前浜清掃は毎回実施日があらかじめ決められており、雨が降っていたり、風が強かったりと大変な日もありましたが、お忙しい中参加してくださる村民の皆様には感謝しています。
前浜清掃を行う中で時折、海外から流れ着いたごみを見かけます。私たちも沖でごみを捨てないように仕事をしていますが、こういった環境問題への意識や活動が他の国にも伝われば良いなと思っています。また、前浜を歩きながら「昔は砂浜がもっと向こう側まであったな」と気が付き、ホタテも水温が上がると生息できなくなってしまうので、地球温暖化について考えたりと、環境についての意識の変化もありました。

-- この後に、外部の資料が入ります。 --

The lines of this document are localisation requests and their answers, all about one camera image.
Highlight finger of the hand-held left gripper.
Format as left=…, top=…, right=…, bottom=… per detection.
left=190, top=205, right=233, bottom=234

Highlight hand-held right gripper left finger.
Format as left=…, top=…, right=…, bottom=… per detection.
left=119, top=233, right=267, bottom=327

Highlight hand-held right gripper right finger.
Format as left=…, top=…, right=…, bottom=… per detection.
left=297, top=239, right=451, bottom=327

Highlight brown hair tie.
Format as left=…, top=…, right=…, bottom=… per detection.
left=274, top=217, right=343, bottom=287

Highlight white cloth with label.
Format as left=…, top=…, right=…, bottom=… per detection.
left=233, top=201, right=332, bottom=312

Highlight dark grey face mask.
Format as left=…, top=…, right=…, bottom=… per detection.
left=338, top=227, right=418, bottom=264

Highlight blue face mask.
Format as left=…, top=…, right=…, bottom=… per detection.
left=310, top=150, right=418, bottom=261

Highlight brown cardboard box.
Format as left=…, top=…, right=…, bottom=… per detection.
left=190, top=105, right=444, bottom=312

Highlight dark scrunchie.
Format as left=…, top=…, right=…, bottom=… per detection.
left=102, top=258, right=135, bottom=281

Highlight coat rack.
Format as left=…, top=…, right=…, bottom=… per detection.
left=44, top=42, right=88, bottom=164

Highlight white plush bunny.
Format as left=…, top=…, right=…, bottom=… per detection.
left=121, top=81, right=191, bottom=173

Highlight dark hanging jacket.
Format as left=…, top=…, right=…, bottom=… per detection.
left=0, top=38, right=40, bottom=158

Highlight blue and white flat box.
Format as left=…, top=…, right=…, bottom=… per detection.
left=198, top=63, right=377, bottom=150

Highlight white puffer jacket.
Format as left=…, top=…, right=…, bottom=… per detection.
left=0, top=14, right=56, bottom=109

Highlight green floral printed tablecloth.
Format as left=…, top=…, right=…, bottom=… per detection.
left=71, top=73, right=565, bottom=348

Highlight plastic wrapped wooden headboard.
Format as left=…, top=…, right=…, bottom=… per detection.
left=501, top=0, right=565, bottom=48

この活動を通して、自分たちの子どもや孫の世代に、これから猿払村のきれいな海を受け継いでいって欲しいです。

◆一人ひとりの意識から
漁業協同組合女性部
稲川 由美子 部長

植樹運動は例年、アカエゾマツのみを植えていましたが、昨年から新たな試みとして、広葉樹と合わせて植えたり、場所を変更するなどの工夫を行っています。この作業を始めるにあたり、組合長や森林組合の方とお話をする中で、様々な人と関わらないと気が付かないことがたくさんあると感じました。植えた木が無事に成長し、自分たちで始めた取り組みの成果が実る姿を見届けるのが楽しみです。
環境問題に取り組むためには、普段生活している中での個人の意識が大切です。最近は女性部に加入してくれる若い方も増えてきているので、みんなでリサイクルセンターに見学に行きたいと考えています。自分たちが捨てたごみがどのように処理されているのかなどの細かいところまで学ぶことは、環境問題への意識の変化に繋がると思います。